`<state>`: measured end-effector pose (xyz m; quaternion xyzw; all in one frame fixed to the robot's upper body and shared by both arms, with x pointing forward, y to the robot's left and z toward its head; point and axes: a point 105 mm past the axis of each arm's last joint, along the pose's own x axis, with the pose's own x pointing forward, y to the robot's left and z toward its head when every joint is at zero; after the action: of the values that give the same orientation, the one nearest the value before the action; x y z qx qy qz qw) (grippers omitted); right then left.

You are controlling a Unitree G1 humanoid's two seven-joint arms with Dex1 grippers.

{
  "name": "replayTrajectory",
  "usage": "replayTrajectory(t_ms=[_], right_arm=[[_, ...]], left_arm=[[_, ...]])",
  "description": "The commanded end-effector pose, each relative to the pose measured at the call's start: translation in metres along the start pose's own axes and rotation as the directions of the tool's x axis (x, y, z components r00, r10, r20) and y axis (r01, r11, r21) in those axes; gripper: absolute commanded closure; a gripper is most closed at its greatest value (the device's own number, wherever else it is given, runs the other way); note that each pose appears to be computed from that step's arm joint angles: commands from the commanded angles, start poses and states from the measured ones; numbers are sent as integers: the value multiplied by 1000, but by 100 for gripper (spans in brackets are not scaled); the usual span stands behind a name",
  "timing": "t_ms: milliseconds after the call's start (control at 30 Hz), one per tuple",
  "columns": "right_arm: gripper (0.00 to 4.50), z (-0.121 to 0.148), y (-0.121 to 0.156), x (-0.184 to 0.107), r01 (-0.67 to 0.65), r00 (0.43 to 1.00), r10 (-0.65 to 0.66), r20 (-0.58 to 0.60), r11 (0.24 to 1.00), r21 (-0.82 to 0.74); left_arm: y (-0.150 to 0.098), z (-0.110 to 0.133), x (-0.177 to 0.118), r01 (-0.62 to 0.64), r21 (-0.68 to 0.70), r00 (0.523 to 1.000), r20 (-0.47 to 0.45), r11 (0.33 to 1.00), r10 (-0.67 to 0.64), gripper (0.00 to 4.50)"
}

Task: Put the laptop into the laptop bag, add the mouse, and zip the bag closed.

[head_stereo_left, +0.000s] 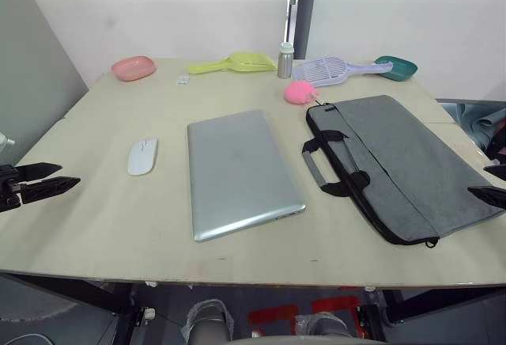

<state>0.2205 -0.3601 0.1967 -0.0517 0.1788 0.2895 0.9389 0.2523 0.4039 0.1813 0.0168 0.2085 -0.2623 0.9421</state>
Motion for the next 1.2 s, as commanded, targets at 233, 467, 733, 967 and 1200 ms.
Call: replayTrajectory(t_ms=[233,467,733,967,1200], right_arm=[[0,10,0,6,-23,1000,24,20,999,-47],[0,11,2,12,-32,999,33,21,998,-52],[0,18,8,20,-48,998,51,36,997,-63],[0,41,38,50,-140,981,149,127,987,-77],[145,63,78,104,-257,946,281,164,954,-155]], left_arm=[[-7,10,1,7,53,1000,24,999,-8,5],[-15,12,9,22,60,999,43,998,-25,5],[-28,14,23,68,68,994,85,995,-73,5],[-47,36,53,116,23,960,254,993,-119,5],[-68,17,94,186,-189,960,242,964,-138,0]])
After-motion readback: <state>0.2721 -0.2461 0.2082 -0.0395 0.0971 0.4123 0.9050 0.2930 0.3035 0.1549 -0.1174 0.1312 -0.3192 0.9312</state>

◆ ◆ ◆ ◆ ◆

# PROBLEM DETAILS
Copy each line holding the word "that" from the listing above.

# OUTPUT BELOW
`<state>`: measured end-effector pose (xyz m; quaternion xyzw; all in one frame fixed to the robot's upper body and shared by both arms, with x pointing forward, y to the robot's left and z toward its head; point and axes: a point 105 mm past the axis of each arm's last joint, along the pose's own x axis, with the pose's own x pointing forward, y to the robot's left and z toward its head when every joint is at zero; after the action: of the values that give the same orientation, the one nearest the value before the action; x y z qx qy qz qw) (grippers omitted); right then left.
  "description": "The commanded end-effector pose, each relative to the pose measured at the call's start: translation in metres along the start pose's own axes and rotation as the directions of the tool's x axis (x, y, z components r00, r10, r20) and y axis (r01, r11, r21) in those axes; gripper: absolute commanded closure; a gripper is most closed at its greatest value (the device's own number, wherever else it is given, runs the other way); note that each pose appears to be computed from that step's arm joint angles: commands from the commanded angles, start poses and states from the measured ones; numbers are sent as integers: the value multiplied by 1000, but by 100 for gripper (spans in brackets are not scaled); the usual span stands behind a name",

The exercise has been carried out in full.